Certainly, they had been having lunch together a lot more often, but
that said more about QP’s love of food than her love of rabbits.
She personally hadn’t made any romantic overtures, because the only
overture the dog-girl was interested in had 1812 in the name and gave
her an excuse to fire wildly as an accompaniment.
Perhaps,
she thought, it was all down to her special talent. Although QP’s
love for pudding remained her primary attribute in the hearts of the
masses, she had another, more subtle talent: an innate understanding
of the hearts of rabbits. It usually didn’t work on Aru, since she
was a girl and a Santa as well as a bunny, but what if it had? It was
true that she, hellbent on keeping her yuletide profession secret and
walled up in a shop that had only one regular customer, was lonesome
among bunnies. Maybe that had gone through to QP on some subconscious
level.
After
all, it wasn’t like she wasn’t… well, interested. QP was
such a bright, peppy girl, apt to charge in when Aru tended to fall
back. She seemed to defy gravity with her spirit, and there was
something very beautiful, very loveable, in that. But it was
different to how she had imagined it going. Not to say that she
sometimes just laid in bed and daydreamed about it, of course. That
would be silly. She had just always thought that she’d made the
first move. She’d never considered the idea that she would be
chased.
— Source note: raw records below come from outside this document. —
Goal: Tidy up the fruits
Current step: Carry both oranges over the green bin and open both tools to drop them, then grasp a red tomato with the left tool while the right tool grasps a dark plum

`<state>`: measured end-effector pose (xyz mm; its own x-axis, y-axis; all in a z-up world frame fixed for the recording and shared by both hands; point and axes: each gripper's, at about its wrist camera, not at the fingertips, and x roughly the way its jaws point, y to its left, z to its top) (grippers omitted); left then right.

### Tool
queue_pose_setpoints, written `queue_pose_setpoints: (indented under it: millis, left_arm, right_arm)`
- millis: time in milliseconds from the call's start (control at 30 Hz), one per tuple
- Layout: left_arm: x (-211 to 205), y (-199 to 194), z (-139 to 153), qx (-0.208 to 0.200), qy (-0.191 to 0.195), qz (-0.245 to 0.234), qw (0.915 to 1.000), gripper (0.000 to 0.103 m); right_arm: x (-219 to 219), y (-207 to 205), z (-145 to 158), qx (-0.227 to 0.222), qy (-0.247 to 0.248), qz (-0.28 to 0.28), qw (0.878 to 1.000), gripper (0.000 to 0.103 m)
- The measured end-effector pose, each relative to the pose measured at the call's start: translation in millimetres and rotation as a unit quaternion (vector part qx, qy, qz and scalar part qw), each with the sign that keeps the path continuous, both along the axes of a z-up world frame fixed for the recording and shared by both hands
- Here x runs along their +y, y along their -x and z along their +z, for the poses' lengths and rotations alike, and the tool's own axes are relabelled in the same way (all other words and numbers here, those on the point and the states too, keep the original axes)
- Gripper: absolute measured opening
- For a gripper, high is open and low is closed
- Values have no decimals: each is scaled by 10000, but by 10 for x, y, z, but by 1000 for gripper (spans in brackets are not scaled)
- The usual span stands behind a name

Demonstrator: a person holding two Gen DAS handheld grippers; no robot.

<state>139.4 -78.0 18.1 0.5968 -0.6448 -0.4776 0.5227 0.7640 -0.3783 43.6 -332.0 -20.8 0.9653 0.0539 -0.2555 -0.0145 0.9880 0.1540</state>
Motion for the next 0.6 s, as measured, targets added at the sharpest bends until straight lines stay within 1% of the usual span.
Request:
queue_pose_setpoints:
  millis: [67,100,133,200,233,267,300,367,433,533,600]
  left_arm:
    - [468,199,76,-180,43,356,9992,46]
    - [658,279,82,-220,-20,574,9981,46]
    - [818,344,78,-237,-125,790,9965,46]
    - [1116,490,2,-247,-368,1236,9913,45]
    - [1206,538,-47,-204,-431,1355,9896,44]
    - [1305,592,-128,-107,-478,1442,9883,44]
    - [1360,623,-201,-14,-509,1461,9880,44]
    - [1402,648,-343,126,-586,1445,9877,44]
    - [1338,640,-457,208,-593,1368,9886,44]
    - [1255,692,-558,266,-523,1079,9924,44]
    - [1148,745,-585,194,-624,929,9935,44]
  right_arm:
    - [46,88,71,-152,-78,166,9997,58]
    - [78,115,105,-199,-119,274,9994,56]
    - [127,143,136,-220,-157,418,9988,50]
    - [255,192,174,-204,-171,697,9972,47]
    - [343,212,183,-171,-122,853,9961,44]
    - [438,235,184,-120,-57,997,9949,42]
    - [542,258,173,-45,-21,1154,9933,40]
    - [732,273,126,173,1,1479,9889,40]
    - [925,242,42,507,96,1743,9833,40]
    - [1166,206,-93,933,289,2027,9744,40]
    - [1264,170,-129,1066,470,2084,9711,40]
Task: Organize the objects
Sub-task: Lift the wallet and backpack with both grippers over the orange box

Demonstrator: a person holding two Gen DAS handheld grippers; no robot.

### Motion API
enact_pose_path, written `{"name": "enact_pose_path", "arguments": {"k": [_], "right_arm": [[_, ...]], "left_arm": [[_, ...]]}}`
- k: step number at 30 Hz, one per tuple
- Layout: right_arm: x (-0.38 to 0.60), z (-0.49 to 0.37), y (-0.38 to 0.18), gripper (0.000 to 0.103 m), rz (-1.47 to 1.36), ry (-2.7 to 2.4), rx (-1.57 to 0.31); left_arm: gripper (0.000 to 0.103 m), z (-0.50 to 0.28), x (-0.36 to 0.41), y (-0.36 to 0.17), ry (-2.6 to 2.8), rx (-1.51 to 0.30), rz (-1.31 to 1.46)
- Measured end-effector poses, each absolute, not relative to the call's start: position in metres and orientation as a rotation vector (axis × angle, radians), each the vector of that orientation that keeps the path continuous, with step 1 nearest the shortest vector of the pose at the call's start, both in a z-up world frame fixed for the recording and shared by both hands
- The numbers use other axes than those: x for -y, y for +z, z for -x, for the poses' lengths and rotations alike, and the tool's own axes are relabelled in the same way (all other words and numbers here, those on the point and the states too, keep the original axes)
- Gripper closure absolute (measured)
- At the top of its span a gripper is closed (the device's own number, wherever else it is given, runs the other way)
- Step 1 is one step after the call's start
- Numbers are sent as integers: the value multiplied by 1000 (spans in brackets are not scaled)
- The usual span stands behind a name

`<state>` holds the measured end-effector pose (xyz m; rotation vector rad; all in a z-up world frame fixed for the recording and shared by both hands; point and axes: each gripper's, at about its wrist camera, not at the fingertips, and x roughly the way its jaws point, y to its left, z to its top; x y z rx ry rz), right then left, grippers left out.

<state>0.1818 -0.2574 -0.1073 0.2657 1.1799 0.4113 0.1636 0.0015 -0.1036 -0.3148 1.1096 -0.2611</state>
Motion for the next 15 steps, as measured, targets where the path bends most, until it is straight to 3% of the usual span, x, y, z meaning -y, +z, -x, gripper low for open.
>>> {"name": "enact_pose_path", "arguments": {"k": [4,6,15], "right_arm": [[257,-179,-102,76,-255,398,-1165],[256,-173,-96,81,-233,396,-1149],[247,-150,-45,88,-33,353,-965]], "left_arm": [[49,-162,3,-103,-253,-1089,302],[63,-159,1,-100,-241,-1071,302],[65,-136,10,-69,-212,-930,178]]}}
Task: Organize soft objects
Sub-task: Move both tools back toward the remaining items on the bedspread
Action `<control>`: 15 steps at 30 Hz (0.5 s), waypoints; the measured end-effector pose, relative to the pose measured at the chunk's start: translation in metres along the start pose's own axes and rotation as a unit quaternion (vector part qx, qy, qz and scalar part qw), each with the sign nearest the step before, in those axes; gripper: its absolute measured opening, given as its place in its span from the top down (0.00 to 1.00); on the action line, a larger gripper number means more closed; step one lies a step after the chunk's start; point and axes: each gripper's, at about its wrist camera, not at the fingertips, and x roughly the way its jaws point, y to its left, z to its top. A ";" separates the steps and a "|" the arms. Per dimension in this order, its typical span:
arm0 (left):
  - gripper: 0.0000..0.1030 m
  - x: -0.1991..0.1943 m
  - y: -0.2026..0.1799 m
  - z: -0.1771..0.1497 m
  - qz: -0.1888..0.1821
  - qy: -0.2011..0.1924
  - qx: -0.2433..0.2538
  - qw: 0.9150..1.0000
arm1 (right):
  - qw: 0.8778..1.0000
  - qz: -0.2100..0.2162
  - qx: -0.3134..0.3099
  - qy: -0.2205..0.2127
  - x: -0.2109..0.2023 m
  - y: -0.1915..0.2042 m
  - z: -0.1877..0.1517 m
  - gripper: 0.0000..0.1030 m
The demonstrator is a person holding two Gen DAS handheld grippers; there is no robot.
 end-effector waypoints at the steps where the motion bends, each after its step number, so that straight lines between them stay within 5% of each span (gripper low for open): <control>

But it stood to reason, didn’t it? QP was a dog, and
what did dogs do when they saw something they wanted?
She
swallowed back the lump in her throat, steadied her shaking hands.
Her friend – her potentially more than friend – needed some kind
of answer. “Y… Yes. What did you want to ask?”
There
was the faintest of blushes on QP’s cheeks. The very smallest hint
of dew on her eyelashes. “Um, so… I was thinking that… well,
maybe… Next Christmas, I could help you out with the deliveries?
Pretty please? I want to be a Rudolph!”
Aru
felt a huge weight fall from her shoulders, and was incredibly
disappointed that it had. “A… you… ah. You mean you want to be
a reindeer?”
“No,
I wanna be a Rudolph! I wanna go at the very front of the sleigh and
have a glow in the dark nose! You know how useful that would be? I’m
always stubbing my toe when I get up for my midnight pudding
snack!” QP hissed, still in her stage whisper.
“Mm…
Maybe try flying instead of walking, then?” Aru sighed. “I can’t
give you a glow in the dark nose, QP. I’m sorry. It’s not within
my power.”
“Not
even if I put it on my list to Santa?”
“You
don’t get presents from Santa anymore. It’s a conflict of
interests. If you really want, you can help me with the
delivery. I don’t have a sleigh, though. I don’t even have jingle
bells.”
“You
don’t?” the dog-girl asked, with the pleading eyes of a
disappointed child. “Aww… Well, if Batman smells, I’ll let you
know. Even if my nose doesn’t glow, it’s the best at sniffing!”
“Right.
Your nose is more than cute enough as it is,” she replied, and gave
said nose a little boop.
QP’s
ears flopped down. “…Aru? Are you mad? You seem mad.”
“I
just had a heart attack. Nothing big.”
That,
of course, was a lie. She’d raked through all her thoughts and her
feelings, and god help her, she’d done it in the middle of a
parlour selling nothing but pudding. And it all turned out to be a
big, fat, false alarm. She felt exhausted, relieved, extremely
disappointed. But not angry. Never angry.
Although
she did have a heart attack when she saw the size of the bill.
A/N: Short and goofy. I've been writing a lot of longer things lately, so going back a little more towards a more comfortable length is good. (It also means I don't get stuck working on the same story for a month!) Hope you enjoyed it, Yoshister.